Mike Samworth’s sales table
Mike Samworth’s accessories
Slides from Steve Edgar’s collection
Lantern slides
Derek Sayers spread his offerings over four tables which included a black and chrome monocular Baker with its wooden box, an old petrological microscope, parts of some old projection microscopes, a CTS phase set, a Spencer dark-ground condenser, DVDs and VHS tapes containing videomicrographs by Patrick Everest, empty fitted wooden boxes, and some new sets of small tools.
Derek Sayers (left)
Videomicrographs by Patrick Everest on DVD and VHS
Petrological microscope [by Robert Ratford]
Mark Shephard was selling a binocular CTS microscope equipped for phase contrast, a black and chrome monocular Baker microscope with its wooden case, a grey Beck 47 monocular microscope, some books and slide sets, and a wooden slide cabinet that stores slides on their side (not flat).
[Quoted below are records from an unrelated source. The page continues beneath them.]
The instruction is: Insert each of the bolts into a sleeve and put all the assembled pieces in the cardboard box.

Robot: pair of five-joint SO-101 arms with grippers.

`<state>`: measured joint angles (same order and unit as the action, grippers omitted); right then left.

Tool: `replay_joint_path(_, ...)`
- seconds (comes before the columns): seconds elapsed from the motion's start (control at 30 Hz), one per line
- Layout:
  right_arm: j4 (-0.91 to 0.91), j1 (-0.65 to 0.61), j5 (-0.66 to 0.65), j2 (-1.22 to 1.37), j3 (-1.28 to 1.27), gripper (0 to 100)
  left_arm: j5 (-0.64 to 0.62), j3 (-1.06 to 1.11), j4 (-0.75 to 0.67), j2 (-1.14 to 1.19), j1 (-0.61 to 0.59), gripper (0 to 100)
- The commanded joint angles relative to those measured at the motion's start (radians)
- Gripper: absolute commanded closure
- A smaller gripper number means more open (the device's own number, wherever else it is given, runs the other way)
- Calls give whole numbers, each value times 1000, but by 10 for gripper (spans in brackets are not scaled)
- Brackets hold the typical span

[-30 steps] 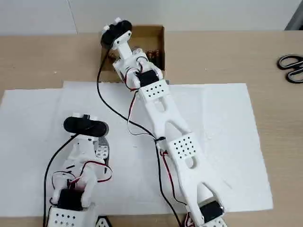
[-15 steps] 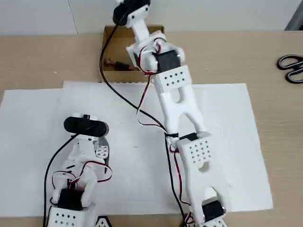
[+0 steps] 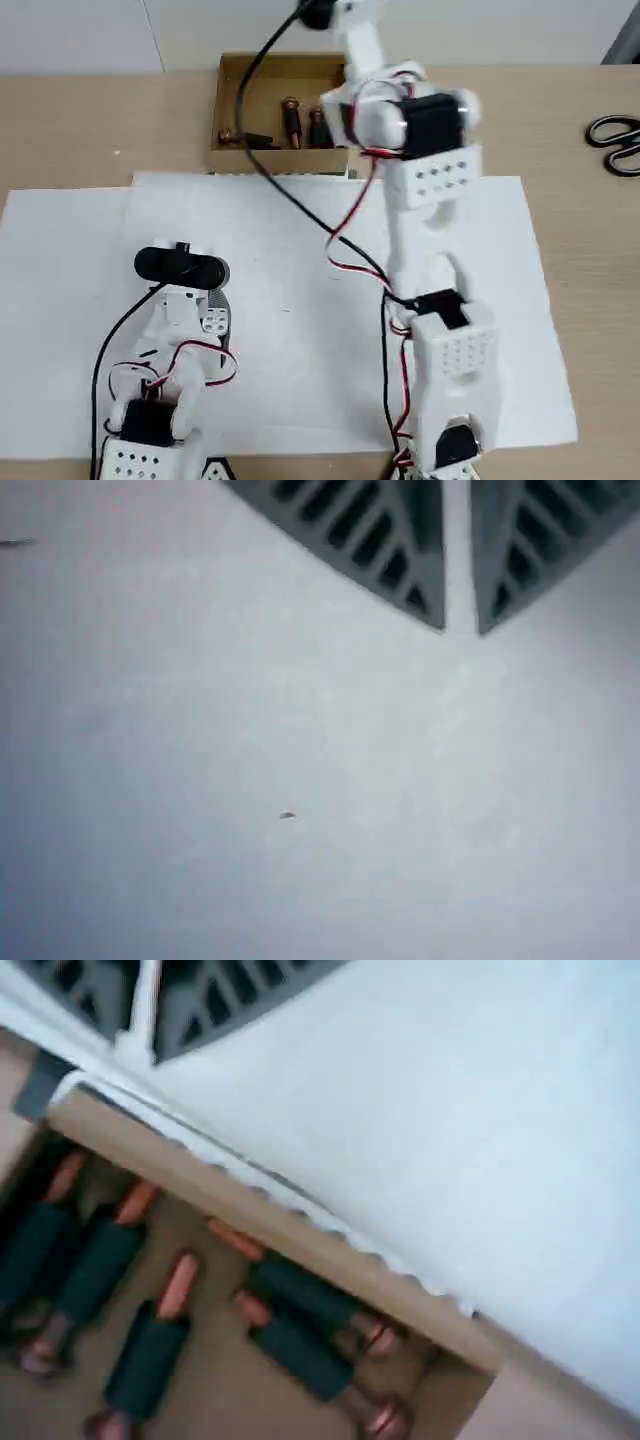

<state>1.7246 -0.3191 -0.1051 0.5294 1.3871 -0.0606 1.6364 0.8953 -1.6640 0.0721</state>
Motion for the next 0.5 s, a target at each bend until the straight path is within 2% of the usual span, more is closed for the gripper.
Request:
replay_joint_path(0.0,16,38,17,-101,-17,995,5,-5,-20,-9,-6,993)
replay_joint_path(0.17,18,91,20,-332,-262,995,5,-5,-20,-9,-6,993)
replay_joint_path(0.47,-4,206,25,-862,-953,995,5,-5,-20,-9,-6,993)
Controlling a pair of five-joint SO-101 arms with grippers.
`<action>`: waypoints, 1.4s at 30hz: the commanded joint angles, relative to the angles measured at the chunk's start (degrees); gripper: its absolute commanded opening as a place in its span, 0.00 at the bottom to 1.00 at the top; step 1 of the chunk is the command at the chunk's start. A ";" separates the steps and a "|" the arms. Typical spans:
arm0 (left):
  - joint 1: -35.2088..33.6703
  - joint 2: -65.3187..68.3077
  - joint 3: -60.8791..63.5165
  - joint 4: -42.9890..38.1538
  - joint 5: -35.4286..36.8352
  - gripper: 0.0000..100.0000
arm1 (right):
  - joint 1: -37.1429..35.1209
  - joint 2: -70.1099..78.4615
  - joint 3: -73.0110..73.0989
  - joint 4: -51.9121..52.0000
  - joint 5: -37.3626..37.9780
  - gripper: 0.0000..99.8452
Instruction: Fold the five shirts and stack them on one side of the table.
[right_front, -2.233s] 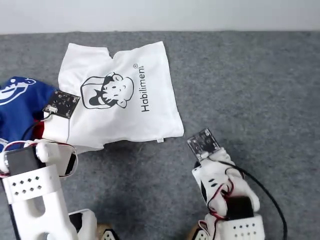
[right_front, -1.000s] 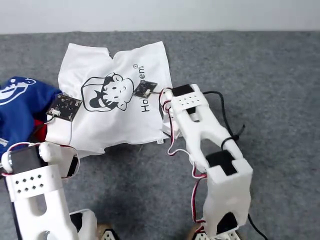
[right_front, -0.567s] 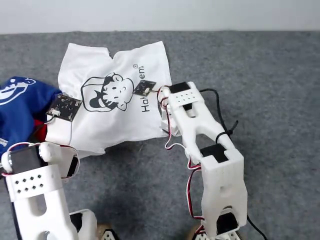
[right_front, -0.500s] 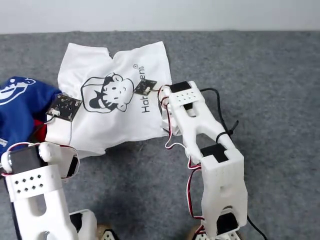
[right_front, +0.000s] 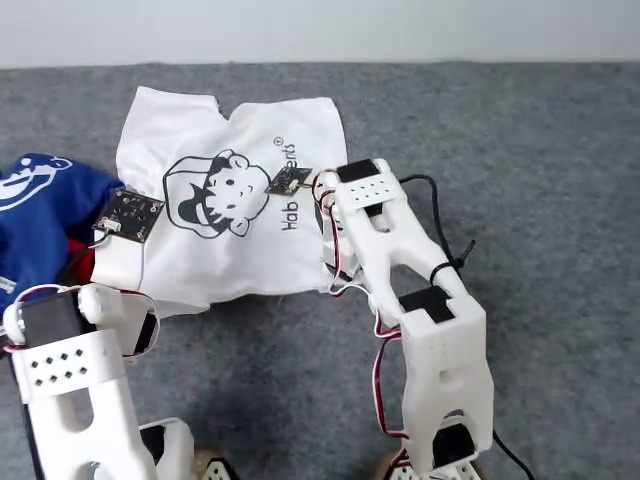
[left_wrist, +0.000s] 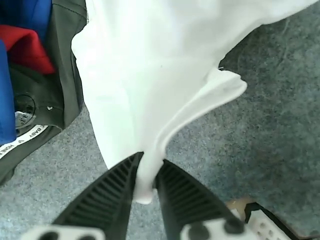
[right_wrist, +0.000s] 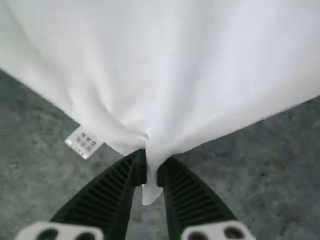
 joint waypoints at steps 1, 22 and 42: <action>-0.53 -1.32 -3.38 -0.79 0.44 0.01 | 3.65 -9.80 -2.99 3.03 0.44 0.01; -0.18 -1.32 -38.02 -27.08 0.44 0.01 | 10.51 -55.16 -3.08 -2.59 4.66 0.01; -0.18 -1.32 -63.87 -41.23 -5.10 0.01 | 22.73 -81.10 -3.08 -15.52 9.41 0.01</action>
Mark Shephard’s sales table
Chris Thomas had a mechanical stage and some stage micrometers (1 mm with markings at 0.01 mm intervals). He was also selling some items that he had made, including Cheshire apertometers mounted on slides, fine focus scales to help adjust the fine focus knob in small steps, and dark-ground stops to insert in a filter holder.
Chris Thomas’s sales table
Chris Thomas’s accessories
Nick Vaughan struggled in with a trinocular Reichert Zetopan and a vast range of accessories including transmitted-light phase contrast, anoptral contrast, interference contrast and dark-ground, and reflected-light interference contrast, all housed in a large fitted box, complete with instructions. He also had a 35 mm camera attachment with its control box.
Nick Vaughan
Alan Wood had a few Beck, Nikon and Olympus caps for eyepieces tubes, an Olympus green filter, and a couple of Olympus condensers for sale.
Acknowledgements
Our thanks to Mark Shephard, Stephen Parker and Lisa Ashby for successfully organising Microscopium, with some very happy buyers and sellers, and to those who put out and packed away the tables and chairs.